Resolver Hacks contains information and code for doing fun and useful things with Resolver One. This site is created and maintained by Michael Foord, not by Resolver Systems. Please read the disclaimer before using any of the code on this site.
Triggering Recalculations

Introduction
Often a spreadsheet will need to include data from an external source. This may be a database, data-file, a web service or an application that has an API for fetching information.
For databases, Resolver provides a mechanism for trigerring a recalculation when the database changes: database trigger listeners. By default database worksheets execute the query every time they are recalculated, so triggering a new recalc will fetch the new data. In this article we explore how to use this feature to trigger a recalc from an external application.
Database Trigger Listeners
Database trigger listeners depend on having a trigger (or stored procedure) that sends a UDP packet when the database is updated. You add a trigger listener to a workbook with:
workbook.AddDatabaseTriggerListener(server, database, table)
This causes Resolver to listen to udp packets in the format SERVER:DATABASE:TABLE. Resolver listens for packets on port 45874 to the multicast group "226.31.33.7".
So to trigger a recalc, we need to send a UDP packet in the format that Resolver is listening for.
Ther is a small caveat to this approach. Because this feature is designed for working with database updates, it waits for half a second after receiving the packet to start the recalculation. This is because when a database has a trigger to send packets on updates, it sends one packet per update. This means that even simple changes to a database can cause a flurry of packets to be sent...
Sending Udp Packets
Sending Udp packets is easy. We just need to borrow the code from the Sending Udp Packets page on the IronPython cookbook.

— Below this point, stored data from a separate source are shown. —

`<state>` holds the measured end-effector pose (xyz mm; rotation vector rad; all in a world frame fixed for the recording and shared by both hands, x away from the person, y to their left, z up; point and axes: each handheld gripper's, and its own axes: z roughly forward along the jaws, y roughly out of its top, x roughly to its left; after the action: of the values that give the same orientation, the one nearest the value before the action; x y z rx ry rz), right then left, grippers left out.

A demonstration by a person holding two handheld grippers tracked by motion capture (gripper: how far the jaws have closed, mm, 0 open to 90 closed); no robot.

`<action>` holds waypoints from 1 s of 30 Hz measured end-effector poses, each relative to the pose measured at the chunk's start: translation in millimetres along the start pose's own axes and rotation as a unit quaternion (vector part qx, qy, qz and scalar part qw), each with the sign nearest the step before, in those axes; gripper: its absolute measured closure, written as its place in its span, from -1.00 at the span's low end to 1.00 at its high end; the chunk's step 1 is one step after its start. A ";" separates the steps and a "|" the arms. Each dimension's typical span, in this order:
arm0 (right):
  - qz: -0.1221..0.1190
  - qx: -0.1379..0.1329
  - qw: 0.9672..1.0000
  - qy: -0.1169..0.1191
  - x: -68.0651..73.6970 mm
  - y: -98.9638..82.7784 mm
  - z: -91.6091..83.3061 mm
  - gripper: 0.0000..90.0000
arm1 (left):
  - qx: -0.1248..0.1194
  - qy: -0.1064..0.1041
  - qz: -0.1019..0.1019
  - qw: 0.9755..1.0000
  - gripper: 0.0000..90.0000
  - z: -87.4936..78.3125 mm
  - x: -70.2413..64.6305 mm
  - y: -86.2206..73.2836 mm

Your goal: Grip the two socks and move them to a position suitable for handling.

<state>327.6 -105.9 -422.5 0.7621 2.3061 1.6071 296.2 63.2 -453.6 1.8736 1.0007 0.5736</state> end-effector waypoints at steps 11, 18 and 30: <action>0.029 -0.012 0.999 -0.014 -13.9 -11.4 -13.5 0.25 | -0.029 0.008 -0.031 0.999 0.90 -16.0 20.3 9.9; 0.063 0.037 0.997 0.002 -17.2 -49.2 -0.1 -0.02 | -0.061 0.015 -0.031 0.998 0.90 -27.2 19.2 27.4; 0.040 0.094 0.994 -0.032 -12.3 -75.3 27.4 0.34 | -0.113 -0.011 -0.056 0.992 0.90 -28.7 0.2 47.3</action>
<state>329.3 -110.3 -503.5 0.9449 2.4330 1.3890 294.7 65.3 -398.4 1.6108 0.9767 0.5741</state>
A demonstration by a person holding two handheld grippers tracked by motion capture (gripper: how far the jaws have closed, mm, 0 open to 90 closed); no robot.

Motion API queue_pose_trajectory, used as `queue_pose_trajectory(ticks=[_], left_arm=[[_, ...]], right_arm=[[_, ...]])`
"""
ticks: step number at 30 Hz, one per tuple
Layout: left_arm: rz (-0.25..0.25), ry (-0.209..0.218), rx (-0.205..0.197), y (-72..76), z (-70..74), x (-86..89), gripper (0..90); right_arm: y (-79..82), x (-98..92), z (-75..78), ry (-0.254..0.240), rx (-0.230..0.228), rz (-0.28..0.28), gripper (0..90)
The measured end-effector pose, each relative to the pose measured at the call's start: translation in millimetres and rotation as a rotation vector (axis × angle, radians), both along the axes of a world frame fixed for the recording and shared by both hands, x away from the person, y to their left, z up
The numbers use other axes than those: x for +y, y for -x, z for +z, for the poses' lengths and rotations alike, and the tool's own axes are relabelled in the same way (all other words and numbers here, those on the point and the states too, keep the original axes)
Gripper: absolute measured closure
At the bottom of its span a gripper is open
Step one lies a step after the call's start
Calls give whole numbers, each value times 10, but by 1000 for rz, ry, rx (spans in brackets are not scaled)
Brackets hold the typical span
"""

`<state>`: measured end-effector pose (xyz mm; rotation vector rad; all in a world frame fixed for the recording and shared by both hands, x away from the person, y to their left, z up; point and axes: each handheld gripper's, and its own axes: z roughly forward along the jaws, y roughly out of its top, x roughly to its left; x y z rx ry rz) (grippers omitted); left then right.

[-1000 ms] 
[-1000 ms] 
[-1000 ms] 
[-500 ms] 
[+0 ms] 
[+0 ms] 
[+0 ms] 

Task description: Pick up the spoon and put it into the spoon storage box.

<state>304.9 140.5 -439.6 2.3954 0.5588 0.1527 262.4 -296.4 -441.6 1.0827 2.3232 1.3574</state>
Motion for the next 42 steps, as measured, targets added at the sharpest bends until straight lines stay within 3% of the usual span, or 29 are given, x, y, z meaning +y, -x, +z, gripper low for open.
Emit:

With the external recalc spreadsheet (see the next section for a download link), comes a Python file called UdpSender.py. This contains a UdpSender class, and the port and multicast group definitions.
To try it out, create a Resolver spreadsheet with the following line in the user code:
workbook.AddDatabaseTriggerListener('TEST', 'TEST', 'TEST')
Resolver is now listening for Udp packets on port 45874, multicast group "226.31.33.7", for packets containing "TEST:TEST:TEST".
Neext execute the following code from an IronPython console:
>>> sender = UdpSender(port, group)
>>>
>>> sender.send('TEST:TEST:TEST')
You should see the recalc throbber (top right corner of Resolver) start to spin when it receives the packet.
Monitoring a File

So is this actually useful? Well... suppose that part of your spreadsheet data is contained in a separate data-file that is autogenerated by another program. If the file is updated, you want your spreadsheet to be recalculated.
Using a FileSystemWatcher we can monitor a file for changes, and send a Udp packet when we get notification that the file has changed. The code to do this is in the file DataFileMonitor.py.
It's watching for changes in a file called 'data.txt':
watcher.Path = directory
watcher.Filter = dataFile
sender = UdpSender(port, group)
def onChanged(source, event):
print 'Changed:', event.ChangeType, event.FullPath
sender.send('DATA:FILE:CHANGED')
watcher.Changed += onChanged
watcher.EnableRaisingEvents = True
Run DataFileMonitor.py with IronPython in the background.
The ExternalRecalcs spreadsheet uses the Cache, and displays the number of recalcs in cell B1. It reads the data from data.txt and displays the names and (uhm... made up) ages of some of the Resolver team in columns D and E.
If you edit the file and add a new line, you should see Resolver recalculate and the new row appear.
The Next Step
This would be even more useful if, when pulling in data from several data-sources, the values were cached and the data only pulled in from data sources that have changed. This isn't very difficult technically, but will have to wait for another article.
Last edited Mon Dec 10 21:17:22 2007.